Only by considering a painting’s method, the practice of its transformation, can we be confident about the direction of its image, the direction of the image’s passage towards us and past us. Every painting comes from far away (many fail to reach us), yet we only receive a painting fully if we are looking in the direction from which it has come. This is why seeing a painting is so different from seeing an object.

A single drawn curve on a flat surface – not a straight line – is already playing with the special power of drawn imagery. The curve stays on the surface like that of the letter C when written, and, at the same time, it can leave the surface and be filled out by an approaching volume which may be a pebble, an orange, a shoulder.
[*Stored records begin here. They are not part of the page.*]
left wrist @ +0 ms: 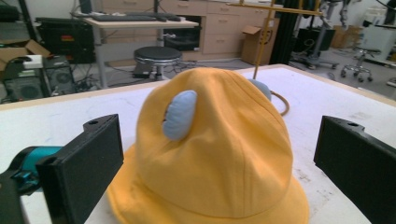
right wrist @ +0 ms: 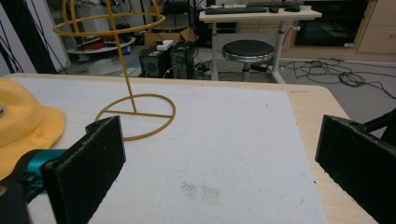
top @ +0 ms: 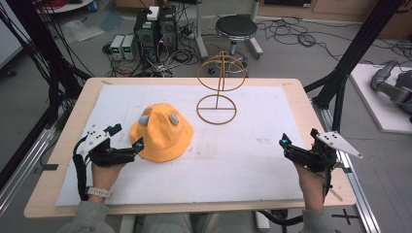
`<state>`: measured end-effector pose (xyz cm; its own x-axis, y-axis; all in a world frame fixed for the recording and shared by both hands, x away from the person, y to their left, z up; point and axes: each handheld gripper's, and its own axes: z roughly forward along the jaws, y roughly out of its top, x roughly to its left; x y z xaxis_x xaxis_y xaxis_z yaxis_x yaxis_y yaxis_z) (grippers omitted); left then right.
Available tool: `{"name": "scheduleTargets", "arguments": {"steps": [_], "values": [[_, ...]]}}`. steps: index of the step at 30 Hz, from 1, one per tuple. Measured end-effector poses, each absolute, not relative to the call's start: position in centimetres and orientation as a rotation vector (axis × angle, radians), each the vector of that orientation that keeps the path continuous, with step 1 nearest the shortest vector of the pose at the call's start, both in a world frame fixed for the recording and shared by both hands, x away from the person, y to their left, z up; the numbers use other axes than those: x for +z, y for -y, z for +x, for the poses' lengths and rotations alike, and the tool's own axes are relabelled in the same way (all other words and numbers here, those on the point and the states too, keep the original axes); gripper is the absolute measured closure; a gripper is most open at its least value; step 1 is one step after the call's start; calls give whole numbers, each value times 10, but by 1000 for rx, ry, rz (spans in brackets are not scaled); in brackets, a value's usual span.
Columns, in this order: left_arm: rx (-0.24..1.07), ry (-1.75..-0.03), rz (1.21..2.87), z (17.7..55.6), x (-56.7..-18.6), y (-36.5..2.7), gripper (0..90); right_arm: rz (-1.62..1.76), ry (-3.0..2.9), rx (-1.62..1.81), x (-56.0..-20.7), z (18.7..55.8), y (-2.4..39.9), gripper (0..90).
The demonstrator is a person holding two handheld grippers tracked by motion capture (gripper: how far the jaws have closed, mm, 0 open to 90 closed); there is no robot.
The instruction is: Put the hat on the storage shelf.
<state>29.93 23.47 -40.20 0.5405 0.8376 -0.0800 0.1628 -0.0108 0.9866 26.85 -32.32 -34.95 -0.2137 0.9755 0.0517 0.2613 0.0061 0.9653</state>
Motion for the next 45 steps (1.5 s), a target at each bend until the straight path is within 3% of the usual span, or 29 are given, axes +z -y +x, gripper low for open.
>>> {"name": "scheduleTargets", "arguments": {"steps": [18, 23, 37, 45], "values": [[688, -897, 1596, 322, -417, -202, 27, 1348, -1524, 1220, -352, 252, 341, 11], [708, -886, 1592, 325, -418, -199, 174, 1350, -1517, 1209, -352, 249, 344, 10], [707, -970, 1633, 336, -426, -187, 319, 1357, -1505, 1198, -353, 243, 349, 11], [693, -1024, 1614, 336, -425, -186, 551, 1351, -1515, 1190, -353, 243, 349, 11]]}}
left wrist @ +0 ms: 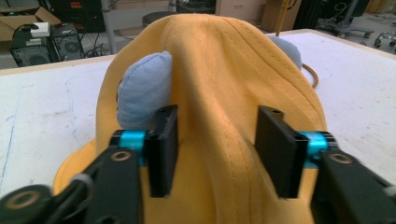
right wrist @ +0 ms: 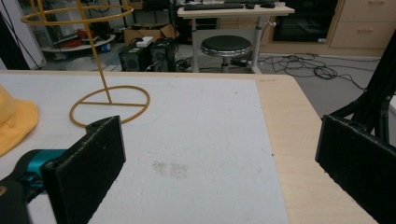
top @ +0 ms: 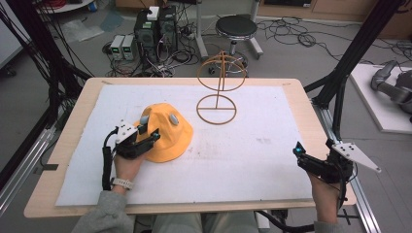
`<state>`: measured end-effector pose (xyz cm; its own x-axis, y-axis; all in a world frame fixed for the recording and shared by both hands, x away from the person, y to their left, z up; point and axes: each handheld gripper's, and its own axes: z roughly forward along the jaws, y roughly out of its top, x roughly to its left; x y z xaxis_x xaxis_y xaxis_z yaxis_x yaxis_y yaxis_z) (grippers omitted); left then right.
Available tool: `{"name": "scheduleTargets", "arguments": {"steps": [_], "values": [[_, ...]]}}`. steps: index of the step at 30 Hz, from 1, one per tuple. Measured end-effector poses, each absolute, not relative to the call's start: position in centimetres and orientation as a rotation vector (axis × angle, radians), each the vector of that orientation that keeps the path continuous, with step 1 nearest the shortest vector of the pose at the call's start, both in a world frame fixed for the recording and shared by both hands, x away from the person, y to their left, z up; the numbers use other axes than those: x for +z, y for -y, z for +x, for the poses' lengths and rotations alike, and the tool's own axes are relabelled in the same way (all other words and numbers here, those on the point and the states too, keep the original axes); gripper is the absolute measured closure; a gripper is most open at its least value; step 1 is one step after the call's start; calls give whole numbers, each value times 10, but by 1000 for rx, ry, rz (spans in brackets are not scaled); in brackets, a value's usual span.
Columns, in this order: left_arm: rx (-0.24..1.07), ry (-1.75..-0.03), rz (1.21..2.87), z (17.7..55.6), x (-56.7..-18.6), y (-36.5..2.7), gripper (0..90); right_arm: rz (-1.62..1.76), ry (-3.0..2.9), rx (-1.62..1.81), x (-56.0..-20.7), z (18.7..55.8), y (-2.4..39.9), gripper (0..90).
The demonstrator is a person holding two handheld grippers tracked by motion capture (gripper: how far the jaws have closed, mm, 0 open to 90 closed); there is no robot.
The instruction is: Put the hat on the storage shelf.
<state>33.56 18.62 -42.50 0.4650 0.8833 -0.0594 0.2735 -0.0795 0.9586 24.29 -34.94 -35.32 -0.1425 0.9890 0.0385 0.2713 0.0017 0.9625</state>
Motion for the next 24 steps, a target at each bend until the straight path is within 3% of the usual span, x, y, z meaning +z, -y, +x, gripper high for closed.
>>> {"name": "scheduleTargets", "arguments": {"steps": [4, 9, 24], "values": [[695, -1017, 1615, 334, -424, -187, 648, 1355, -1516, 1191, -354, 243, 349, 11], [701, -1002, 1621, 333, -423, -188, 857, 1350, -1519, 1195, -353, 243, 349, 11], [771, -975, 1601, 327, -418, -186, 876, 1346, -1517, 1192, -353, 243, 349, 11]]}}
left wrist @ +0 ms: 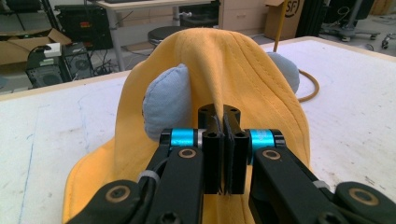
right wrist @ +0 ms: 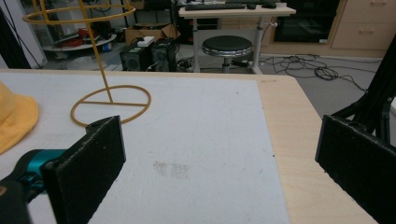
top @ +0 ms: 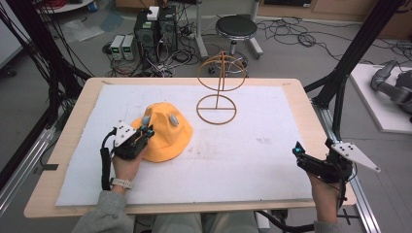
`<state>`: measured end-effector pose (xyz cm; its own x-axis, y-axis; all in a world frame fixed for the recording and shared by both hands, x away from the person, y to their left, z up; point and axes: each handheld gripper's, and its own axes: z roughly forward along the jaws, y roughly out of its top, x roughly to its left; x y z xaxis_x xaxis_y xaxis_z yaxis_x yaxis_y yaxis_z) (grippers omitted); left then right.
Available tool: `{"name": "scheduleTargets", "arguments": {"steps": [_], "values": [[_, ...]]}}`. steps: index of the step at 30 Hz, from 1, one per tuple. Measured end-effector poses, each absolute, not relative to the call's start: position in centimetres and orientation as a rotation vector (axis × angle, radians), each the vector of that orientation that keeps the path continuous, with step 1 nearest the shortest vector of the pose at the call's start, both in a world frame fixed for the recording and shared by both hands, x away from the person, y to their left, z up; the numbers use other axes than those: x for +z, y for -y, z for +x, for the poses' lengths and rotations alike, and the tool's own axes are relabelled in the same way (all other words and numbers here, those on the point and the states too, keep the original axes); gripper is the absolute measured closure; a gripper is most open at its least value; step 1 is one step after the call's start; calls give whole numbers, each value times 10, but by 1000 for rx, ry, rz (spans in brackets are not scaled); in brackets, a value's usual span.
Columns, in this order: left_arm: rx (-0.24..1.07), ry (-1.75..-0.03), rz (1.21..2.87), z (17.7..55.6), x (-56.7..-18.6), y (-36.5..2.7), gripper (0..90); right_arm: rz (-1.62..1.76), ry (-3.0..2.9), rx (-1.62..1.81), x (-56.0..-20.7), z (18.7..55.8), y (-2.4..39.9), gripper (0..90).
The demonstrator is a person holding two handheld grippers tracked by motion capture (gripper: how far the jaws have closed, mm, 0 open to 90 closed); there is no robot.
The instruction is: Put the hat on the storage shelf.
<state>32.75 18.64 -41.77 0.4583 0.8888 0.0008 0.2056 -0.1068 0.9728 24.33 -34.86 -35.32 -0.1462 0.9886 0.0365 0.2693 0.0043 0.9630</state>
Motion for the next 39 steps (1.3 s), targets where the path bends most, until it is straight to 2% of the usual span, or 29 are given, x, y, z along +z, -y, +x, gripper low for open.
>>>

Modigliani began each painting with curves. The curve of an eyebrow, the shoulders, a head, a hip, a knee, the knuckles. And after hours of work, correction, refinement, searching, he hoped to re-find, preserve, the double function of the curve. He hoped to find curves that simultaneously would be both letter and flesh, would constitute something like a person’s name to those who know the person. The name which is both word and physical presence.
ANTONIA.

At the time of Cubism and its collages, it was not unusual for painters to introduce written words or even single letters into their paintings. And therefore one should not attach too much importance to Modigliani doing the same. And yet when he did do so, the letters always spelt out the name of the sitter: they did in their way what the paint was doing in its way – both recalling the person.
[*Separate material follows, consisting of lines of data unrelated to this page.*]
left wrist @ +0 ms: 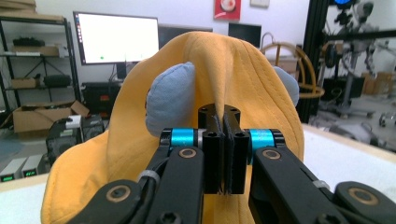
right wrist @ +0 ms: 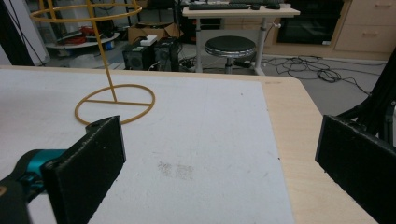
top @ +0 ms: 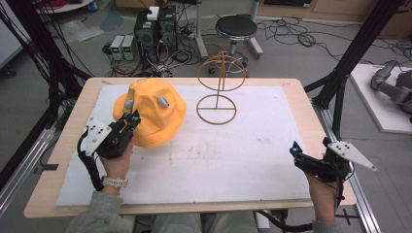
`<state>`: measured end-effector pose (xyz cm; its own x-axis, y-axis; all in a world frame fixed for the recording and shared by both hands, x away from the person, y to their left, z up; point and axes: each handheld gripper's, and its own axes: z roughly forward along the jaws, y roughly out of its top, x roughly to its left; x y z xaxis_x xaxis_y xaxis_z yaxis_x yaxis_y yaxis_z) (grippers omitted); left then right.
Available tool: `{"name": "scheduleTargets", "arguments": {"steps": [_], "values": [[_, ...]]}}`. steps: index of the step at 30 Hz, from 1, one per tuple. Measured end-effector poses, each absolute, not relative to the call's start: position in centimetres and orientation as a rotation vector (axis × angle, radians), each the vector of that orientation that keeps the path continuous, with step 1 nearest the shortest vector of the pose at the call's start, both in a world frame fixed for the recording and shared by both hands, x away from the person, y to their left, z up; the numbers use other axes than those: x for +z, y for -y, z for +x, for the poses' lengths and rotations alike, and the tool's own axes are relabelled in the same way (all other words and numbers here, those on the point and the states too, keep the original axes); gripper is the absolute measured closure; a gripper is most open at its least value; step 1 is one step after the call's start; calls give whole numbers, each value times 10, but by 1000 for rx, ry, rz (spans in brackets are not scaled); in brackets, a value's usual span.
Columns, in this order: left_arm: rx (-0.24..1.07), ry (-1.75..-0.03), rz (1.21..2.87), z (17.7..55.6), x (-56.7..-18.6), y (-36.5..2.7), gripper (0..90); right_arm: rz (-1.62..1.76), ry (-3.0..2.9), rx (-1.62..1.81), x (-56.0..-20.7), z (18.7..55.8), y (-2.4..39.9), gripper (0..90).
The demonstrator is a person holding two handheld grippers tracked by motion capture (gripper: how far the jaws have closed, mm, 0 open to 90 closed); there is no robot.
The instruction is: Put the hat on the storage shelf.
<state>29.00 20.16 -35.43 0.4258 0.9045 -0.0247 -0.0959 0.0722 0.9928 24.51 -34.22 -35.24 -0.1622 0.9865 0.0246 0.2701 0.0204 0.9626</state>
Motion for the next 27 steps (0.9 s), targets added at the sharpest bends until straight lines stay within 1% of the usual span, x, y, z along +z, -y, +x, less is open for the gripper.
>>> {"name": "scheduleTargets", "arguments": {"steps": [5, 8, 12, 20, 27], "values": [[904, -808, 1233, 284, -344, -202, 877, 1325, -1542, 1193, -351, 245, 340, 11], [905, -800, 1237, 282, -338, -200, 877, 1323, -1541, 1200, -350, 245, 338, 11], [896, -783, 1245, 283, -332, -197, 877, 1308, -1550, 1203, -348, 246, 336, 11], [885, -772, 1209, 287, -319, -191, 877, 1289, -1566, 1215, -346, 252, 330, 11], [891, -759, 1185, 289, -301, -185, 877, 1290, -1562, 1230, -345, 254, 328, 11]]}}
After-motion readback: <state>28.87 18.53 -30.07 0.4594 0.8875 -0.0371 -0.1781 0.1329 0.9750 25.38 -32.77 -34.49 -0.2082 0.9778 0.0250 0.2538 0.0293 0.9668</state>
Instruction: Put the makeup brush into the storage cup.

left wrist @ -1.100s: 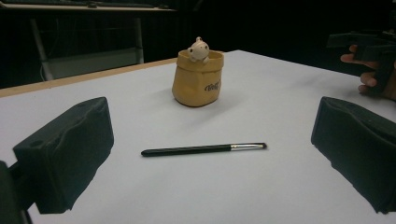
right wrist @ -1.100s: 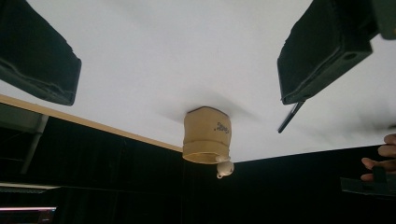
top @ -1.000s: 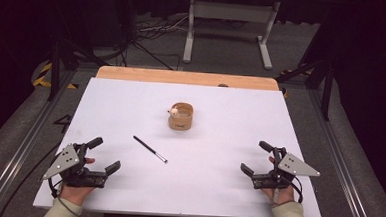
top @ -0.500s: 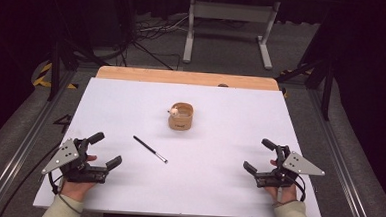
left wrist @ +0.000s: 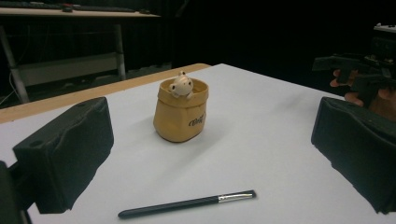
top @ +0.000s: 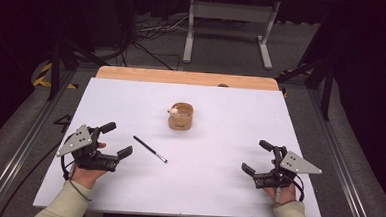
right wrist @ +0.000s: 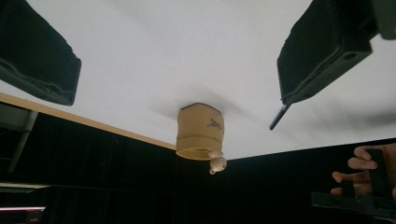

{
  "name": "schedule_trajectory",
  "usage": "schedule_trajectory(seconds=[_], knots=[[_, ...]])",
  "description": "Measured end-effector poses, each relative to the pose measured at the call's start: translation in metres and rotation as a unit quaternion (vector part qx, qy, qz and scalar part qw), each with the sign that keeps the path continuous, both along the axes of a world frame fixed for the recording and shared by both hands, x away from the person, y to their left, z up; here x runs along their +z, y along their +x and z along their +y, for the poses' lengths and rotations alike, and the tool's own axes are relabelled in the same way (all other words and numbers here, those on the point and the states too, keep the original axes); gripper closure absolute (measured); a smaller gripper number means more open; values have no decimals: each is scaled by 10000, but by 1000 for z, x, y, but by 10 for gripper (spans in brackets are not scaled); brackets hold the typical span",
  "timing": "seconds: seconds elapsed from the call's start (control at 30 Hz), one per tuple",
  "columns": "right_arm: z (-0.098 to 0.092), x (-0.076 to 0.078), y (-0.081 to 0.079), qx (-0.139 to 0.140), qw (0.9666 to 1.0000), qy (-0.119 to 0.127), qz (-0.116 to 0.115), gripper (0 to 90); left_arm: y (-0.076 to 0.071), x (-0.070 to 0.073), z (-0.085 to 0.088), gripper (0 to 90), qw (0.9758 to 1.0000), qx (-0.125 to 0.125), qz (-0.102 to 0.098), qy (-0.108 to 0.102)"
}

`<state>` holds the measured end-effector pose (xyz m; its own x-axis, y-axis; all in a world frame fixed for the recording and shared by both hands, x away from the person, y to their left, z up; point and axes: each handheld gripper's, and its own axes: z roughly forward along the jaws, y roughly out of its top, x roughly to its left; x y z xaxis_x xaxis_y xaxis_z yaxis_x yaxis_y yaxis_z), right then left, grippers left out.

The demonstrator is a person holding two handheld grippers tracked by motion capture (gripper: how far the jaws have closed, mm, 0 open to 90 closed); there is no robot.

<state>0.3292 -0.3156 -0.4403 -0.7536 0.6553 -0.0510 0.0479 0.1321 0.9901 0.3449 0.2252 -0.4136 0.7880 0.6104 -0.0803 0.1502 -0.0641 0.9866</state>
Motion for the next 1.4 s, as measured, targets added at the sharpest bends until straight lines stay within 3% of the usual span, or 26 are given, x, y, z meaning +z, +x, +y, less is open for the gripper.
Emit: schedule_trajectory(seconds=[0.33,0.47,0.57,0.6,0.73,0.9,1.03,1.07,1.1,1.17,1.2,1.23,1.27,1.3,1.33,1.37,1.4], knots=[[-5,1,-2,-8,9999,66,-130,0,17,8,-12,1,9997,-199,65,79],[-4,1,-2,34,9998,70,-155,0,23,13,-17,1,9993,-227,93,281],[-5,2,-3,53,9997,142,-187,0,31,19,-22,1,9972,-226,368,604],[-5,2,-3,53,9997,142,-187,0,31,19,-22,1,9972,-226,368,604],[-2,1,-3,124,9997,83,-182,0,36,24,-26,1,9949,-186,367,923],[-2,1,-3,150,9998,80,-124,0,44,32,-32,2,9872,-309,501,1480],[-2,2,-3,92,9998,17,-147,0,52,38,-37,4,9793,-373,698,1865],[-2,2,-4,56,9999,15,-148,0,54,40,-38,4,9776,-374,734,1935],[-2,2,-4,56,9999,15,-148,0,54,40,-38,4,9776,-374,734,1935],[-3,1,-2,70,10000,16,-14,0,58,43,-41,4,9725,-410,807,2147],[-3,1,-2,70,10000,16,-14,0,58,43,-41,4,9725,-410,807,2147],[-3,1,-2,63,10000,24,17,0,61,44,-44,7,9684,-480,910,2274],[-3,1,-2,63,10000,24,17,0,61,44,-44,7,9684,-480,910,2274],[-3,1,-2,62,10000,24,21,0,63,43,-47,4,9621,-584,1057,2447],[-3,1,-2,67,10000,37,38,0,65,42,-49,4,9576,-596,1111,2590],[-3,1,-2,67,10000,37,38,0,65,42,-49,6,9576,-596,1111,2590],[-3,0,-1,78,9999,44,92,0,66,42,-50,6,9556,-608,1125,2655]])
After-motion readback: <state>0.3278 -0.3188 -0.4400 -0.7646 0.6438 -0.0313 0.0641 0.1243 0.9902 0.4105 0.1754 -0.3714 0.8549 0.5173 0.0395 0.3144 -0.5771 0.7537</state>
More profound and important, however, is that where there are no words, the curves in Modigliani’s paintings, the curves with which he began, are still both two-dimensional like print, and three-dimensional
like the line of a cheek or breast. It is this which gives to almost every figure painted by Modigliani something of the quality of a silhouette — although in fact these figures glow, and are, in other ways, the opposite of silhouettes. But a silhouette is both substance and two-dimensional sign. A silhouette is both writing and existence.

Let us now consider the long, often violent process by which he proceeded from the initial curves to the finished vibrant static image. What did he intuitively seek through this process? He sought an invented letter, a monogram, a shape, which would
print as permanent
the transient living form he was looking at.
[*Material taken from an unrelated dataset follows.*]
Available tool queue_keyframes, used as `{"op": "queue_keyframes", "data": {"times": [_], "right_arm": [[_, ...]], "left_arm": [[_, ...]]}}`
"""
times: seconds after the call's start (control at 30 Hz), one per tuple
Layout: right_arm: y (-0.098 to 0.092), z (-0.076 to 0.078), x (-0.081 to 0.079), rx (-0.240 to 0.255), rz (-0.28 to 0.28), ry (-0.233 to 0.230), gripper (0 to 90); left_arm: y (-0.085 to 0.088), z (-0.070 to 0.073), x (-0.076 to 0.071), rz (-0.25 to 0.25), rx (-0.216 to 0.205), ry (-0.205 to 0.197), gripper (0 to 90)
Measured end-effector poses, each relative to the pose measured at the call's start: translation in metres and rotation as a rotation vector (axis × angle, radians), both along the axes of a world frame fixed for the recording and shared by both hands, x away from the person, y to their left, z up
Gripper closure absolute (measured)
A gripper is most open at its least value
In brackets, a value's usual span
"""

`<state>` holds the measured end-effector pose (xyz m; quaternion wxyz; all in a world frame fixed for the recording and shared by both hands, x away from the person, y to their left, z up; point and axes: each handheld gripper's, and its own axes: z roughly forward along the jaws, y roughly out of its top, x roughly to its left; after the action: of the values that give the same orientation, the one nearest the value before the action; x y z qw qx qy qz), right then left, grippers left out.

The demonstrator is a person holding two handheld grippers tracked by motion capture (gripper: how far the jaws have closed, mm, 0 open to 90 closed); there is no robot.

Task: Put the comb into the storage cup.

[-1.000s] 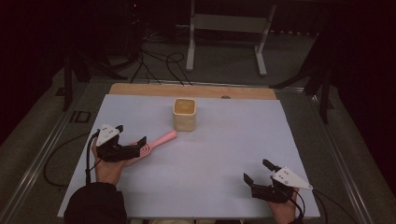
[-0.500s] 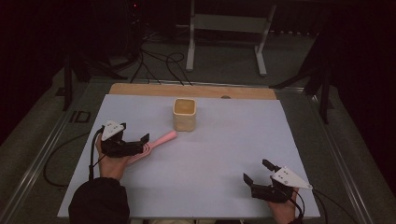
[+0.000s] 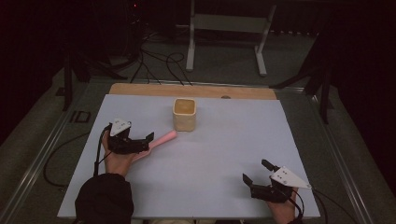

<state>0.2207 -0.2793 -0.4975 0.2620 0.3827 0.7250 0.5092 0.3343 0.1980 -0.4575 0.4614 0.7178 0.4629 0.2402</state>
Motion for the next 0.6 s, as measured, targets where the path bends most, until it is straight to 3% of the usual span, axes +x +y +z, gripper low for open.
{"op": "queue_keyframes", "data": {"times": [0.6], "right_arm": [[0.002, -0.001, 0.001, -0.008, 0.015, 0.002, 8.8]], "left_arm": [[-0.012, -0.008, 0.016, 0.003, 0.008, 0.043, 1.2]]}}
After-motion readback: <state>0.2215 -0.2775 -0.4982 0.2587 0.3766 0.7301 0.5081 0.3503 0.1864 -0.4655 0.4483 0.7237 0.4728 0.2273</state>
The achieving of such a shape was the result of numerous corrections and redrawn simplifications. Unlike many artists, Modigliani began with a simplification and drawing was the process of letting the living form complicate it. In his masterpieces like ‘Nu Assis à la Chemise’ (1917), ‘Elvira Assise’ (1918), ‘La Belle Romaine’ (1917) or ‘Chaim Soutine’ (1916), the dialectic between simplification and complexity becomes hypnotic: what our eyes see swings like a pendulum, ceaselessly, between the two.

And it is here that we find Modigliani’s remarkable visual originality. He discovered new simplifications. Or, to put it, I think, more accurately, he allowed the model, in that life and in that pose, to offer him new simplifications. When this happened, a shape, that part of the simplified invented letter, which meant an arm resting on the table, an elbow resting on a hip, a pair of legs crossed, this shape, cut for the first and unique time during the drawing of those sessions, turned like a key in its lock, and a door swung open on the very life of the limbs in question.

An invented letter, a monogram, a name, the profile of a key — each of these comparisons stresses the stamped emblematic quality of the drawing in Modigliani’s paintings. But what of their colour? His colours are as instantly recognizable as his use of lines and curves. And as amazing. Nobody for at least two centuries painted flesh as radiantly as he did. And then, if in one’s mind one compares him with Titian or Rubens, what is specific to his use of colour becomes clearer. It is complementary to what we have already seen about his drawing.